[Dataset items]
Segment Open
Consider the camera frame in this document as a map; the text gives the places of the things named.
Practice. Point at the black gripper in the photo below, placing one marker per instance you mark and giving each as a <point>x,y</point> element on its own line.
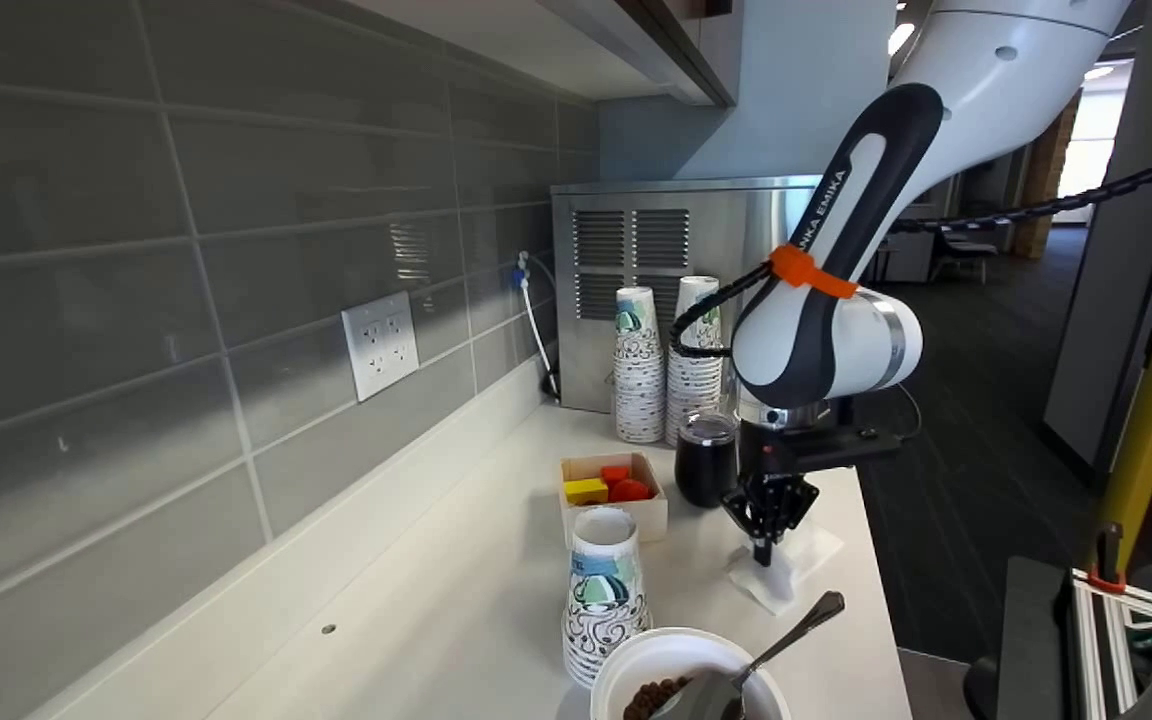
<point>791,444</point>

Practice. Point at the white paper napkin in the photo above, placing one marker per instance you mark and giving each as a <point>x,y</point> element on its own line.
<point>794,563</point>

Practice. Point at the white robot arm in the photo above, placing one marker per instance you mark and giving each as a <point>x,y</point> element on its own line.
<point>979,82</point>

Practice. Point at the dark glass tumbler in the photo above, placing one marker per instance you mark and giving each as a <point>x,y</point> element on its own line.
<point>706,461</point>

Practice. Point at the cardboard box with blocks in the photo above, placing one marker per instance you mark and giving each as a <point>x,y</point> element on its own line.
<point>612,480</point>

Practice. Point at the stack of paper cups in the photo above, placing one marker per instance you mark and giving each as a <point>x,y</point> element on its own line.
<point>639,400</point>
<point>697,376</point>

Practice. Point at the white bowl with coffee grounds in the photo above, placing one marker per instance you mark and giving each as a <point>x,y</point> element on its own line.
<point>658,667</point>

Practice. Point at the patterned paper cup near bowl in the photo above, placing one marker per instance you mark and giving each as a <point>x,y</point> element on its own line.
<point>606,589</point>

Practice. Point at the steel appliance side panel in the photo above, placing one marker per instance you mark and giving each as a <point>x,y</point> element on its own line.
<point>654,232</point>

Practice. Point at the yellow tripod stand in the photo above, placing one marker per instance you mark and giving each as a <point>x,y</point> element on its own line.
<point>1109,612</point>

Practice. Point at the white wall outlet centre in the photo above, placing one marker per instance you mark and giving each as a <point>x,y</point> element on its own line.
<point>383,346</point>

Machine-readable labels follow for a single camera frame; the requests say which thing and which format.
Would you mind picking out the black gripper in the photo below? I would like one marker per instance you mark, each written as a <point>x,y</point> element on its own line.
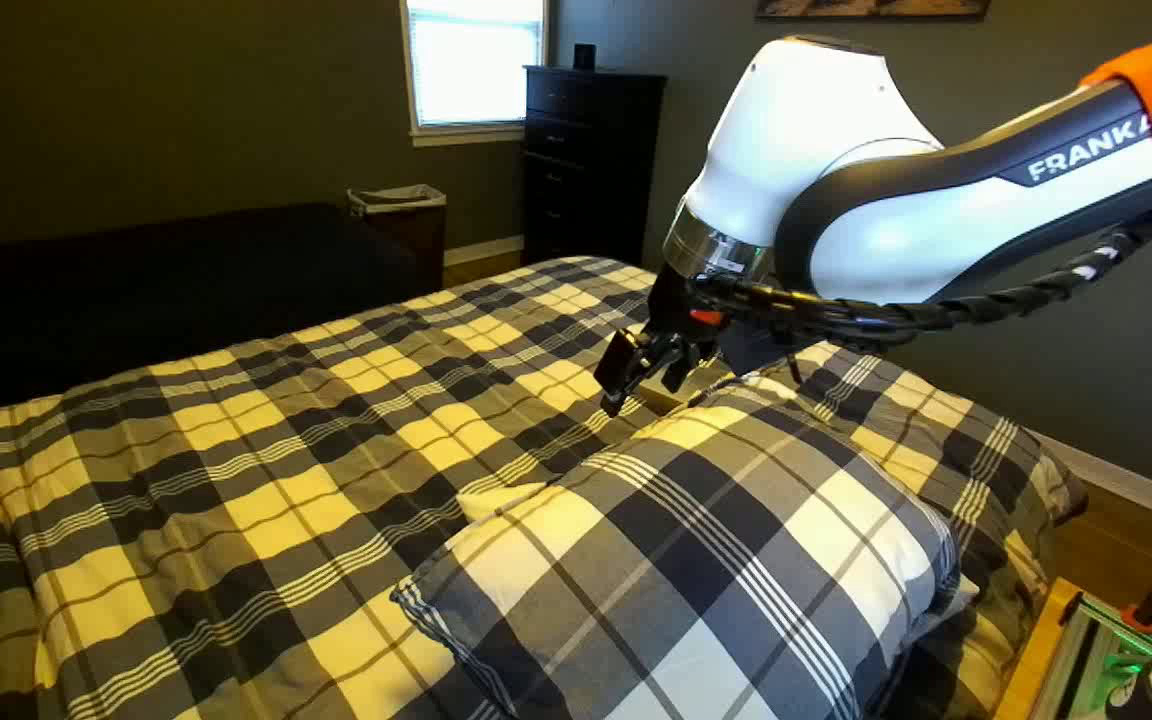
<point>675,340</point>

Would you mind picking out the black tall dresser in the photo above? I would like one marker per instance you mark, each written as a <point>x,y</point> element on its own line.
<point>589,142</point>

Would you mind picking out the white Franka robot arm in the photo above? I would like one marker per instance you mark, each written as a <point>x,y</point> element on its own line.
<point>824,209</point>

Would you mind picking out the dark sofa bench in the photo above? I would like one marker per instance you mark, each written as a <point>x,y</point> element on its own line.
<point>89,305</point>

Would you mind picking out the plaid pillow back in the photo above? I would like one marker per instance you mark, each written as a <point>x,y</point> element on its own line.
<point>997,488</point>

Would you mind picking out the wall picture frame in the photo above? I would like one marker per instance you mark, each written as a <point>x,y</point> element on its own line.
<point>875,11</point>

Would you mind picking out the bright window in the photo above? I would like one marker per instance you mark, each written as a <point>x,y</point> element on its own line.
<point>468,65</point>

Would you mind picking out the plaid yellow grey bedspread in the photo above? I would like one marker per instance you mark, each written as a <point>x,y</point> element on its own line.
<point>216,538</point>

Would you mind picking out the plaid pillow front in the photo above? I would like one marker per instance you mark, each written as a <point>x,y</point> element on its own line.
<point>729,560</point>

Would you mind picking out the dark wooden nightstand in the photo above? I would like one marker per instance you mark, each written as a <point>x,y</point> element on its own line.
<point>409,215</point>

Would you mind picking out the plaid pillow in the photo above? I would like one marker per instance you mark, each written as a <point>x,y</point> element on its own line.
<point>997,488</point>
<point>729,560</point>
Segment Closed
Segment Open
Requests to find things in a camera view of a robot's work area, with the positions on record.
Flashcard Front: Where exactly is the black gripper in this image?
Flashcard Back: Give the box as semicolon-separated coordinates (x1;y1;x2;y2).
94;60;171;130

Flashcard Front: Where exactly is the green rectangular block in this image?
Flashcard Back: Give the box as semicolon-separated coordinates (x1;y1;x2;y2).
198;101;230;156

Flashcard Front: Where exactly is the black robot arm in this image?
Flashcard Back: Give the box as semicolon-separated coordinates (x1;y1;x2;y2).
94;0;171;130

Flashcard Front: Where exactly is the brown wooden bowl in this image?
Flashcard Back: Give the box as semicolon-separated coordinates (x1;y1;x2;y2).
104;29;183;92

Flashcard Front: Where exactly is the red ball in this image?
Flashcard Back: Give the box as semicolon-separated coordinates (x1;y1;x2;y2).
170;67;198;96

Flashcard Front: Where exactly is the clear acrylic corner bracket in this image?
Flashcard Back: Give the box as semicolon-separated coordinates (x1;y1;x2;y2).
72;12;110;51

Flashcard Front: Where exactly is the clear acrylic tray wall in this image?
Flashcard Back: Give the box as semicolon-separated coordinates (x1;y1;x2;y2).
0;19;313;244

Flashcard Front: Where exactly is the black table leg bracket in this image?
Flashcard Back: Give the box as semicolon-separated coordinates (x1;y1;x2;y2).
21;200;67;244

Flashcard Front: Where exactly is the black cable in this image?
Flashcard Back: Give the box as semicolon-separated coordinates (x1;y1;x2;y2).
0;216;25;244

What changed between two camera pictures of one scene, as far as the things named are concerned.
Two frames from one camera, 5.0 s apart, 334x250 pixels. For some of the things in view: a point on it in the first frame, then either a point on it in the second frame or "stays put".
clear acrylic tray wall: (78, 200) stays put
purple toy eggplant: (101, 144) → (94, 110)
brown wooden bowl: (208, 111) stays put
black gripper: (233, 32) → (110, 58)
Segment Closed
Segment Open
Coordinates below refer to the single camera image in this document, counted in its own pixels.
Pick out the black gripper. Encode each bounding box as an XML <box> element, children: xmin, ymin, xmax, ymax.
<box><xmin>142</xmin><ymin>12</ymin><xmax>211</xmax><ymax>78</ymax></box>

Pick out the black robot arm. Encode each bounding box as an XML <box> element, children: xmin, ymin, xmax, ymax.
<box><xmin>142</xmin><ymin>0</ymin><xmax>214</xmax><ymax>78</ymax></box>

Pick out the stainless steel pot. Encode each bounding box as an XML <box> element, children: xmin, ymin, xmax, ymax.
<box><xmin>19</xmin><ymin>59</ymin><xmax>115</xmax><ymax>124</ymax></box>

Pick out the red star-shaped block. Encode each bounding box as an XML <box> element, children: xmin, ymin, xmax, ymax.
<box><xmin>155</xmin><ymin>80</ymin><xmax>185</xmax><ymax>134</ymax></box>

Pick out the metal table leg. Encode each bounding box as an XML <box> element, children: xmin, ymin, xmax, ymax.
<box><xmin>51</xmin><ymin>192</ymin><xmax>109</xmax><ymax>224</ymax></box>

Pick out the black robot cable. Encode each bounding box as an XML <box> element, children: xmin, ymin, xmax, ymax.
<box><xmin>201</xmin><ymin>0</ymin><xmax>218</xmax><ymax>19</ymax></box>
Segment Closed
— TASK DIRECTIONS —
Pictures aside, return exactly the lines from the data above, starting at the line that has "Consider the camera" and ending at the line that has "<point>658,667</point>", both included.

— ANSWER TO THIS EXERCISE —
Consider the camera frame in this document as a map; the text gives the places of the things named.
Practice. Point at the black gripper in the photo below, placing one marker per instance you mark and giving each as a <point>x,y</point> element on its own line.
<point>791,444</point>

Practice. Point at the white paper napkin in the photo above, placing one marker per instance you mark and giving each as a <point>x,y</point> element on its own line.
<point>794,563</point>

Practice. Point at the white robot arm in the photo above, placing one marker per instance you mark and giving each as a <point>x,y</point> element on its own line.
<point>979,82</point>

Practice. Point at the dark glass tumbler in the photo above, placing one marker per instance you mark and giving each as a <point>x,y</point> element on its own line.
<point>706,461</point>

Practice. Point at the cardboard box with blocks in the photo above, placing one marker per instance you mark and giving each as a <point>x,y</point> element on its own line.
<point>612,480</point>

Practice. Point at the stack of paper cups in the photo above, placing one marker per instance you mark and giving each as a <point>x,y</point> element on its own line.
<point>639,400</point>
<point>697,376</point>

Practice. Point at the white bowl with coffee grounds in the photo above, placing one marker per instance you mark and giving each as a <point>x,y</point> element on its own line.
<point>658,667</point>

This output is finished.